## Work instructions:
If a line in the material below has the word "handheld", copy it.

## Source material:

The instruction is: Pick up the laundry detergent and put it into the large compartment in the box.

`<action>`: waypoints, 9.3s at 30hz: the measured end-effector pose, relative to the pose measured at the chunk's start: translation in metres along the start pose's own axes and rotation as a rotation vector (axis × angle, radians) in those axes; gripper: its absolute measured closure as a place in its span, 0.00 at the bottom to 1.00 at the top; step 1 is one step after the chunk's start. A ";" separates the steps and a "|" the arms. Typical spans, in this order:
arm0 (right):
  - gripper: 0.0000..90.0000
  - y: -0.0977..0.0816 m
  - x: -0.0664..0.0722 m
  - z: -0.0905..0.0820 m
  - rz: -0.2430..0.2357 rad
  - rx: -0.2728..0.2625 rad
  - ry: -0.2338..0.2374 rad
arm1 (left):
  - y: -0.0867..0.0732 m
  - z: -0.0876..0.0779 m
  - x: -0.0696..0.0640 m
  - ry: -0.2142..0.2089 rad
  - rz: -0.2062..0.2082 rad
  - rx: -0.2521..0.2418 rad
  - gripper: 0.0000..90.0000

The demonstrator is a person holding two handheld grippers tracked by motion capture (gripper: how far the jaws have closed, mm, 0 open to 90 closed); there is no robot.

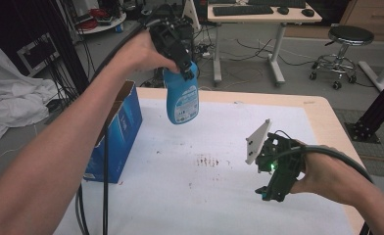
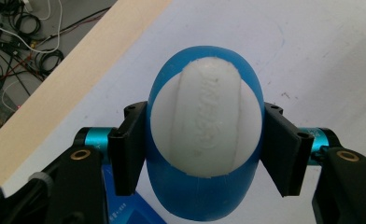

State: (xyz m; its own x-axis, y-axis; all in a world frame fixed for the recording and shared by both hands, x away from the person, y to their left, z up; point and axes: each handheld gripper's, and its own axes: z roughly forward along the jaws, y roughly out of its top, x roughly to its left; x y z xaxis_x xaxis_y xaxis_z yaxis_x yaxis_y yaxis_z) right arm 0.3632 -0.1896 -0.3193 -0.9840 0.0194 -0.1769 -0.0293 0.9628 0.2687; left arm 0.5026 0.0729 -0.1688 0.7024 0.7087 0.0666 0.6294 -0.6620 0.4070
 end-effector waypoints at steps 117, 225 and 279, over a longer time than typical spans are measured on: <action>0.14 0.005 0.002 0.024 -0.003 0.033 0.032 | -0.220 0.018 0.070 0.015 -0.057 0.139 0.42; 0.14 0.007 0.002 0.024 0.016 0.035 0.044 | -0.089 -0.049 -0.033 0.035 0.317 0.028 0.17; 0.14 -0.001 -0.002 0.020 0.060 0.032 0.020 | -0.105 0.110 -0.108 -0.106 0.484 0.174 0.17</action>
State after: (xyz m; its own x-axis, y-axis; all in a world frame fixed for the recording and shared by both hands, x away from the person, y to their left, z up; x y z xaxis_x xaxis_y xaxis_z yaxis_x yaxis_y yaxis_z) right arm 0.3683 -0.1848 -0.3382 -0.9872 0.0722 -0.1423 0.0350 0.9681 0.2483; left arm 0.3974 0.0388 -0.3189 0.9507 0.2889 0.1130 0.2639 -0.9447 0.1949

## Problem solution:
The demonstrator is a person holding two handheld grippers tracked by motion capture (gripper: how far the jaws have closed, mm, 0 open to 90 closed); there is no robot.
State: (xyz m; its own x-axis, y-axis; all in a world frame fixed for the recording and shared by both hands, x away from the person, y to their left, z up; point and axes: each handheld gripper's, and its own axes: z roughly forward along the jaws, y roughly out of its top, x roughly to its left; x y z xaxis_x xaxis_y xaxis_z yaxis_x yaxis_y yaxis_z) right arm 0.3632 -0.1896 -0.3193 -0.9840 0.0194 -0.1769 -0.0293 0.9628 0.2687; left arm 0.5026 0.0729 -0.1688 0.7024 0.7087 0.0666 0.6294 -0.6620 0.4070

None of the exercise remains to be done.